Altar is a municipality in the state of Sonora in north-western Mexico. The municipality had a 2010 census population of 9,049 inhabitants, the vast majority of whom lived in the municipal seat of Altar, which had a population of 7,927 inhabitants. There are no other localities with over 1,000 inhabitants.

==History==
The territory of the municipality was originally inhabited by the O'odham people. In 1755, the Spanish founded Presidio Santa Gertrudis del Altar in response to the 1751 Pima Rebellion. It was later renamed to Nuestra Señora de Guadalupe del Altar.

==Geography==
The total area of the municipality (urban and rural) is 3,944.90 square kilometers. The municipal population in 2010 was 9,049 inhabitants, with 7,927 (87.6%) living in the municipal seat. Other settlements are La Cabecera Municipal, Ejido 16 de Septiembre, Ejido Llano Blanco, and Ejido Santa Matilde.

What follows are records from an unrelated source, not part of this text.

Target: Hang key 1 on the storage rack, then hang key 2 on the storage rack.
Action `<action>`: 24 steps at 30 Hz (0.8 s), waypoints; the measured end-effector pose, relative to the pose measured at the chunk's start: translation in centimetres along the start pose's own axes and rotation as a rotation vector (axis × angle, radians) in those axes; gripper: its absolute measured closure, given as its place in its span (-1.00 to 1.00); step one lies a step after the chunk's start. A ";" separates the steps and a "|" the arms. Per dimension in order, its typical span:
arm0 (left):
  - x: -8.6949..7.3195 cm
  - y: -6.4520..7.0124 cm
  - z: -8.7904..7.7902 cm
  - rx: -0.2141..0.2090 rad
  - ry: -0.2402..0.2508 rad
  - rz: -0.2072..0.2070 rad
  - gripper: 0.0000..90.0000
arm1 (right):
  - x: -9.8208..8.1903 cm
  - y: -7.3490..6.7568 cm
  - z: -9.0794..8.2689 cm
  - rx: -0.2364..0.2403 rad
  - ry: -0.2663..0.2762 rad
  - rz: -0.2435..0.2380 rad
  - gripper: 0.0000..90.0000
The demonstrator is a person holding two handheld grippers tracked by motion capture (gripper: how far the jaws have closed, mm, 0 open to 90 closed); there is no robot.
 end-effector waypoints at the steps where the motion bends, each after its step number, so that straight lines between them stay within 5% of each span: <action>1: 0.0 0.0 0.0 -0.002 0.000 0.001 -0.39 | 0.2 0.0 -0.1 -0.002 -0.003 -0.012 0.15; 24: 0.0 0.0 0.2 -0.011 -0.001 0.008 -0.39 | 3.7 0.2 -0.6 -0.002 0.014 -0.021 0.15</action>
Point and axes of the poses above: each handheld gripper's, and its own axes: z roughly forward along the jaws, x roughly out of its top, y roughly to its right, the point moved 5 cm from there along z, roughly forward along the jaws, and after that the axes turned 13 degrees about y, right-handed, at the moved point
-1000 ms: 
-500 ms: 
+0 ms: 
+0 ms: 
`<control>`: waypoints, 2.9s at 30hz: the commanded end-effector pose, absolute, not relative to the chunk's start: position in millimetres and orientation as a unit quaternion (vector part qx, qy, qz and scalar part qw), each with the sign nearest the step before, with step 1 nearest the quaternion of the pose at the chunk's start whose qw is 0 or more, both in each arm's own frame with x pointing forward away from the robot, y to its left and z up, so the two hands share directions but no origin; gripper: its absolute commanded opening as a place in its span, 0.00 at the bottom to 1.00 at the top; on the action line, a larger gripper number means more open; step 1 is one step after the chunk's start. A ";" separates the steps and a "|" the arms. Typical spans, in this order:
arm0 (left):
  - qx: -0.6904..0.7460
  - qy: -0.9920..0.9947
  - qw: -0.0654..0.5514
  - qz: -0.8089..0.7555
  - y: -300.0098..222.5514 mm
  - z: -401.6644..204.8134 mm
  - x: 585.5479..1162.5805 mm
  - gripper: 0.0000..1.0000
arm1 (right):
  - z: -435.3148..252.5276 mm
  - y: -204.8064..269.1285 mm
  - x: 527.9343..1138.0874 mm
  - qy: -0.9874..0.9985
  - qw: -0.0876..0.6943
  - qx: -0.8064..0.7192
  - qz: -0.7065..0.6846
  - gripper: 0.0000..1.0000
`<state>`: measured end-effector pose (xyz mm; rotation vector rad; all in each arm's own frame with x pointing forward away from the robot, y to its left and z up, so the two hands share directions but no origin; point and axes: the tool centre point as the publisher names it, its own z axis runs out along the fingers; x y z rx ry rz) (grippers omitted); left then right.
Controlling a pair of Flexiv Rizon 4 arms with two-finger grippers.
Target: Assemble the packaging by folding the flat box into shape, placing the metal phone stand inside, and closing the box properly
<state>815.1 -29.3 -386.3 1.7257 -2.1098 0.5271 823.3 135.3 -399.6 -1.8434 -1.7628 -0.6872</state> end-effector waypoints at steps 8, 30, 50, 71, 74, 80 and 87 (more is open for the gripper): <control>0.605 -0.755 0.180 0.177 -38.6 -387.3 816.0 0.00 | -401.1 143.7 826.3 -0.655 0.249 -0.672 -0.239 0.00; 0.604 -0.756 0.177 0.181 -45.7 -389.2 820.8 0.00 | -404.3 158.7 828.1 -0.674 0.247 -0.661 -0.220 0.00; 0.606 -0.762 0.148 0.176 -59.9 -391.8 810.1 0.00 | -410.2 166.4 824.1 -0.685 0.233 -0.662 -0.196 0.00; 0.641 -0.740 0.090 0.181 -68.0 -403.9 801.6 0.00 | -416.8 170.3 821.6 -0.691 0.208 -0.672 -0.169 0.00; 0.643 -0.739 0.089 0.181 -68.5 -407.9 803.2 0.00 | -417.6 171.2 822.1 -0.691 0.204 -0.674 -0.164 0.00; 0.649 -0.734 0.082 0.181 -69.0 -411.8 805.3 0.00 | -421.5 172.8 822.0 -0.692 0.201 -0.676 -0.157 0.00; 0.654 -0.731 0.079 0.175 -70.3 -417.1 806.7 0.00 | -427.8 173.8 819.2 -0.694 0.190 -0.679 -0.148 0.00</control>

Surrounding municipalities are Sáric, Tubutama, Atil, Trincheras, Pitiquito, Caborca and Oquitoa. The northern boundary is with Pima County in the U.S. state of Arizona.

===Climate===
The land lies at an elevation of 200–400 m sloping towards the Gulf of California.
The climate is dry with extremely high temperatures in the summer. The temperatures sometimes exceed 131 F and is among the hottest places in the world from May to September.

==Economy==
The economy is based on agriculture and cattle raising. The main crops are wheat, cotton, corn, beans, sorghum, and table grapes. The town is also a staging area for the flow of immigrants that will attempt entry into the United States through the shared Sonoran Desert.

==Towns and villages==

Map of the largest localities in the municipality.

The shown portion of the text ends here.